WORK ITEM –
Leaving all pictures aside, copy exactly the lines from the start of the listing below through the line that contains "object at (376, 233), step", and only those lines.

AVAILABLE DATA –
────────────────

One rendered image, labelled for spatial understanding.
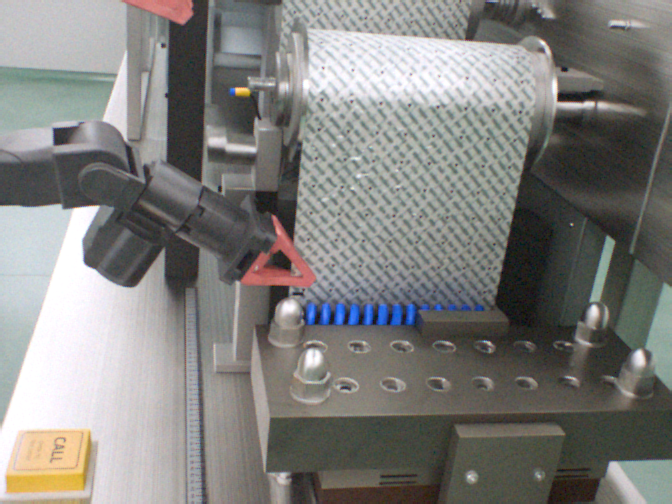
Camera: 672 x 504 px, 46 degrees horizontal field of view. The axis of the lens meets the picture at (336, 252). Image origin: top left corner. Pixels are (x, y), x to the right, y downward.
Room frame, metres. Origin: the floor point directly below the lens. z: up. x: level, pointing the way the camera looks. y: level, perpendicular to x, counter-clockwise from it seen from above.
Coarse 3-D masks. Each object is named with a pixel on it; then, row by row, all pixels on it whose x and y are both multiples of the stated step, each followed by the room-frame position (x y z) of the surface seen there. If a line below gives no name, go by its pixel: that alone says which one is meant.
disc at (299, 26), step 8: (296, 24) 0.83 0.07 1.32; (304, 24) 0.80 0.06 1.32; (296, 32) 0.83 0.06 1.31; (304, 32) 0.79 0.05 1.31; (304, 40) 0.78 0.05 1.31; (304, 48) 0.77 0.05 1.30; (304, 56) 0.77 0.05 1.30; (304, 64) 0.76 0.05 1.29; (304, 72) 0.76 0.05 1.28; (304, 80) 0.75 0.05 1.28; (304, 88) 0.75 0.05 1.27; (304, 96) 0.75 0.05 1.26; (304, 104) 0.75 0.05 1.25; (304, 112) 0.75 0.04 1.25; (304, 120) 0.75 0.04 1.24; (304, 128) 0.75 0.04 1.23; (296, 136) 0.77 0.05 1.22; (296, 144) 0.76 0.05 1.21; (288, 152) 0.81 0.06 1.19; (296, 152) 0.77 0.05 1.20; (288, 160) 0.81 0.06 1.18
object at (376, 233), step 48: (336, 192) 0.77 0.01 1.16; (384, 192) 0.78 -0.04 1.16; (432, 192) 0.79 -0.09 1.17; (480, 192) 0.80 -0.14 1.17; (336, 240) 0.77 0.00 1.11; (384, 240) 0.78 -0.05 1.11; (432, 240) 0.79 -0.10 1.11; (480, 240) 0.81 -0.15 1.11; (336, 288) 0.77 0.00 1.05; (384, 288) 0.78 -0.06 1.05; (432, 288) 0.80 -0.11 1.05; (480, 288) 0.81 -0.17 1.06
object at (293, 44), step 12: (288, 48) 0.84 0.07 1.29; (300, 60) 0.78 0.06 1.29; (300, 72) 0.77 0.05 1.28; (540, 72) 0.84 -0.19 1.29; (300, 84) 0.77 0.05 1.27; (540, 84) 0.83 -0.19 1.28; (540, 96) 0.82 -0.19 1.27; (540, 108) 0.82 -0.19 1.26; (540, 120) 0.82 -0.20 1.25; (288, 132) 0.79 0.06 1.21; (288, 144) 0.79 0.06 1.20; (528, 144) 0.83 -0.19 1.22
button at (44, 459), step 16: (32, 432) 0.64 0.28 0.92; (48, 432) 0.64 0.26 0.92; (64, 432) 0.64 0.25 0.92; (80, 432) 0.65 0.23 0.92; (16, 448) 0.61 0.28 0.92; (32, 448) 0.61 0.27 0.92; (48, 448) 0.62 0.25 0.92; (64, 448) 0.62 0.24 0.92; (80, 448) 0.62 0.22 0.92; (16, 464) 0.59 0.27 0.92; (32, 464) 0.59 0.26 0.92; (48, 464) 0.59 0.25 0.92; (64, 464) 0.60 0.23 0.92; (80, 464) 0.60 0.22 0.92; (16, 480) 0.58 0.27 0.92; (32, 480) 0.58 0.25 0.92; (48, 480) 0.58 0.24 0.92; (64, 480) 0.58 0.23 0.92; (80, 480) 0.59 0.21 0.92
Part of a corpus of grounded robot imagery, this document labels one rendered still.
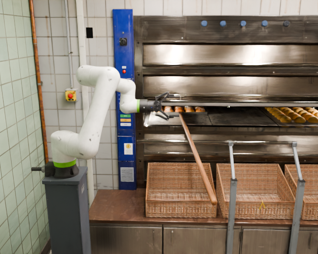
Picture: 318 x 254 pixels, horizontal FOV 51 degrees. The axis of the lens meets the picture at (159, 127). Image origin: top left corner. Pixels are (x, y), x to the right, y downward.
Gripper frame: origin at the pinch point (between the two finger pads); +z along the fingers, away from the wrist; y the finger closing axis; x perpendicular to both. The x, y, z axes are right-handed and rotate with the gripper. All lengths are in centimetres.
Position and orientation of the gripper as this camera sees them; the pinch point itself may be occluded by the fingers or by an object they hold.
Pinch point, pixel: (177, 106)
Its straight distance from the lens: 230.0
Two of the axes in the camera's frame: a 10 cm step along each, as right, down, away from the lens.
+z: 10.0, 0.1, -0.2
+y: 0.0, 9.6, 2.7
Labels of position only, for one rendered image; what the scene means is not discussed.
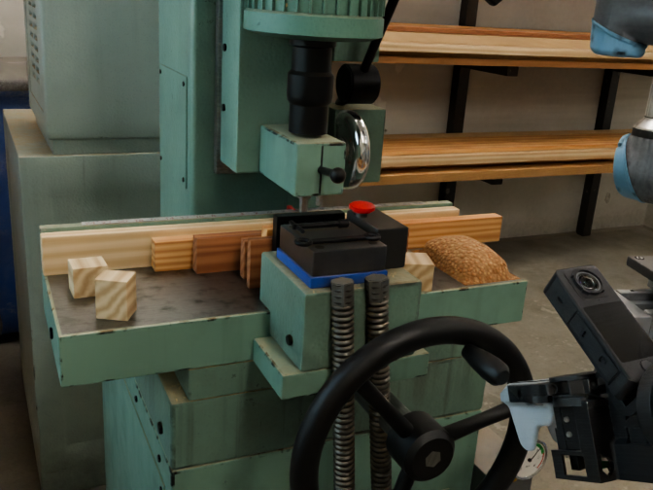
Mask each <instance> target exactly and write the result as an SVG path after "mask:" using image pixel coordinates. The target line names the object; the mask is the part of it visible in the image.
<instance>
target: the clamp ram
mask: <svg viewBox="0 0 653 490"><path fill-rule="evenodd" d="M342 219H345V213H344V212H343V211H341V210H330V211H315V212H299V213H284V214H274V215H273V236H272V251H277V248H280V228H281V225H289V224H290V223H289V221H290V220H292V221H294V222H295V223H296V224H304V223H317V222H332V221H338V220H342Z"/></svg>
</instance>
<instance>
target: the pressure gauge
mask: <svg viewBox="0 0 653 490"><path fill-rule="evenodd" d="M541 446H542V447H541ZM540 447H541V448H540ZM539 448H540V450H539ZM538 450H539V451H538ZM537 451H538V452H537ZM536 452H537V453H536ZM535 453H536V455H535V456H534V454H535ZM533 456H534V457H533ZM532 457H533V459H532V461H531V462H529V461H528V459H529V458H532ZM547 457H548V449H547V446H546V444H545V443H544V442H543V441H542V440H540V439H537V445H536V449H535V450H534V451H528V453H527V456H526V458H525V460H524V463H523V465H522V467H521V469H520V470H519V472H518V474H517V476H516V477H515V479H514V481H517V479H520V480H525V479H529V478H531V477H533V476H535V475H536V474H537V473H539V472H540V470H541V469H542V468H543V466H544V465H545V463H546V460H547ZM514 481H513V482H514Z"/></svg>
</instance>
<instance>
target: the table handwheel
mask: <svg viewBox="0 0 653 490"><path fill-rule="evenodd" d="M443 344H457V345H464V346H466V345H467V344H473V345H475V346H477V347H479V348H481V349H484V350H485V351H487V352H489V353H491V354H493V355H495V356H496V357H498V358H500V359H501V360H502V361H503V362H504V363H506V364H507V365H508V367H509V374H510V376H509V379H508V381H507V382H506V383H507V385H508V384H509V383H516V382H520V381H530V380H533V376H532V373H531V371H530V368H529V366H528V364H527V362H526V360H525V358H524V356H523V354H522V353H521V351H520V350H519V349H518V347H517V346H516V345H515V344H514V343H513V342H512V341H511V340H510V339H509V338H508V337H507V336H506V335H504V334H503V333H502V332H500V331H499V330H497V329H495V328H494V327H492V326H490V325H488V324H486V323H483V322H480V321H477V320H473V319H469V318H465V317H458V316H437V317H429V318H425V319H420V320H416V321H413V322H410V323H406V324H404V325H401V326H398V327H396V328H394V329H391V330H389V331H387V332H384V333H382V334H380V335H379V336H377V337H375V338H374V339H372V340H370V341H369V342H367V343H366V344H364V346H363V347H361V348H360V349H359V350H357V351H356V352H355V353H354V354H352V355H351V356H350V357H349V358H348V359H347V360H346V361H345V362H343V363H342V364H341V365H340V366H339V367H338V368H337V370H336V371H335V372H334V373H333V374H332V375H331V376H330V377H329V378H328V380H327V381H326V382H325V384H324V385H323V386H322V388H321V389H320V391H319V392H318V393H317V395H316V397H315V398H314V400H312V402H311V404H310V406H309V407H308V409H307V411H306V413H305V415H304V417H303V419H302V422H301V424H300V427H299V429H298V432H297V435H296V438H295V441H294V445H293V449H292V457H291V465H290V487H291V490H319V465H320V460H321V455H322V451H323V448H324V444H325V442H326V439H327V435H328V433H329V431H330V429H331V427H332V425H333V423H334V421H335V419H336V418H337V416H338V414H339V413H340V411H341V410H342V408H343V407H344V406H345V404H346V403H347V402H348V400H349V399H350V398H351V397H352V396H353V395H354V394H355V400H356V401H357V402H358V403H359V404H360V405H361V406H362V407H363V409H364V410H365V411H366V412H367V413H368V414H369V412H368V411H369V407H368V405H369V404H370V405H371V406H372V407H373V408H374V409H375V410H376V411H377V412H378V413H379V414H380V415H381V416H380V417H378V418H379V425H380V427H381V429H382V430H383V431H384V432H385V433H386V434H387V435H388V436H387V441H386V445H387V450H388V452H389V454H390V455H391V456H392V458H393V459H394V460H395V461H396V462H397V463H398V465H399V466H400V467H401V470H400V473H399V475H398V478H397V480H396V483H395V487H394V490H411V488H412V486H413V484H414V481H415V480H416V481H427V480H431V479H433V478H435V477H437V476H439V475H441V474H442V473H443V472H444V471H445V470H446V469H447V468H448V466H449V465H450V463H451V461H452V459H453V456H454V452H455V443H454V441H455V440H457V439H459V438H463V437H465V436H467V435H469V434H471V433H474V432H476V431H478V430H480V429H482V428H485V427H487V426H490V425H492V424H495V423H497V422H499V421H502V420H504V419H507V418H509V422H508V427H507V431H506V435H505V438H504V441H503V444H502V446H501V449H500V451H499V453H498V456H497V458H496V459H495V461H494V463H493V465H492V466H491V468H490V470H489V471H488V473H487V474H486V476H485V477H484V478H483V480H482V481H481V482H480V484H479V485H478V486H477V487H476V488H475V490H508V489H509V487H510V486H511V484H512V482H513V481H514V479H515V477H516V476H517V474H518V472H519V470H520V469H521V467H522V465H523V463H524V460H525V458H526V456H527V453H528V450H526V449H525V448H524V447H523V446H522V444H521V443H520V440H519V438H518V435H517V431H516V428H515V425H514V422H513V419H512V415H511V412H510V409H509V407H508V405H507V404H505V403H504V402H503V403H501V404H499V405H497V406H494V407H492V408H490V409H487V410H485V411H483V412H480V413H478V414H476V415H473V416H470V417H467V418H465V419H463V420H460V421H458V422H455V423H452V424H450V425H447V426H444V427H442V426H441V425H440V424H439V423H438V422H437V421H435V420H434V419H433V418H432V417H431V416H430V415H429V414H428V413H426V412H424V411H412V412H411V411H410V410H409V409H408V408H407V407H406V406H405V405H404V404H403V403H402V402H401V401H400V400H399V399H398V398H397V397H396V396H395V395H394V394H393V393H392V392H391V391H390V393H391V396H390V399H391V402H389V401H388V400H387V399H386V398H385V397H384V395H383V394H382V393H381V392H380V391H379V390H378V389H377V388H376V387H375V385H374V384H373V383H372V382H371V381H370V380H369V378H370V377H372V376H373V375H374V374H375V373H376V372H378V371H379V370H380V369H382V368H384V367H385V366H387V365H388V364H390V363H391V362H393V361H395V360H397V359H399V358H400V357H402V356H405V355H407V354H409V353H411V352H414V351H416V350H419V349H422V348H426V347H430V346H434V345H443Z"/></svg>
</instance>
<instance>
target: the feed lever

────────────────

EXERCISE ANSWER –
One rendered image, labelled for spatial understanding.
Camera: 672 x 504 px, 46 degrees horizontal field of view. The axis of the lens meets the picture at (336, 252). Image origin: top left corner. Pixels are (x, y), x to the right, y downward.
Room frame, metres. Origin: the floor point directly below the lens. z: up. x: level, pointing the way the camera looks. y: level, perpendicular to x, counter-clockwise from it seen from above.
Coarse 3-D masks. Each object is named with a pixel on it; then, row by row, all pixels on it whose x and y are both multiples of the stated step, each followed by the room-frame position (x y z) of the surface seen there. If a line below gives no name, go by its pixel: that alone says which one is meant.
disc at (299, 26), step 8: (296, 24) 0.83 0.07 1.32; (304, 24) 0.80 0.06 1.32; (296, 32) 0.83 0.06 1.31; (304, 32) 0.79 0.05 1.31; (304, 40) 0.78 0.05 1.31; (304, 48) 0.77 0.05 1.30; (304, 56) 0.77 0.05 1.30; (304, 64) 0.76 0.05 1.29; (304, 72) 0.76 0.05 1.28; (304, 80) 0.75 0.05 1.28; (304, 88) 0.75 0.05 1.27; (304, 96) 0.75 0.05 1.26; (304, 104) 0.75 0.05 1.25; (304, 112) 0.75 0.04 1.25; (304, 120) 0.75 0.04 1.24; (304, 128) 0.75 0.04 1.23; (296, 136) 0.77 0.05 1.22; (296, 144) 0.76 0.05 1.21; (288, 152) 0.81 0.06 1.19; (296, 152) 0.77 0.05 1.20; (288, 160) 0.81 0.06 1.18
object at (376, 233), step 48: (336, 192) 0.77 0.01 1.16; (384, 192) 0.78 -0.04 1.16; (432, 192) 0.79 -0.09 1.17; (480, 192) 0.80 -0.14 1.17; (336, 240) 0.77 0.00 1.11; (384, 240) 0.78 -0.05 1.11; (432, 240) 0.79 -0.10 1.11; (480, 240) 0.81 -0.15 1.11; (336, 288) 0.77 0.00 1.05; (384, 288) 0.78 -0.06 1.05; (432, 288) 0.80 -0.11 1.05; (480, 288) 0.81 -0.17 1.06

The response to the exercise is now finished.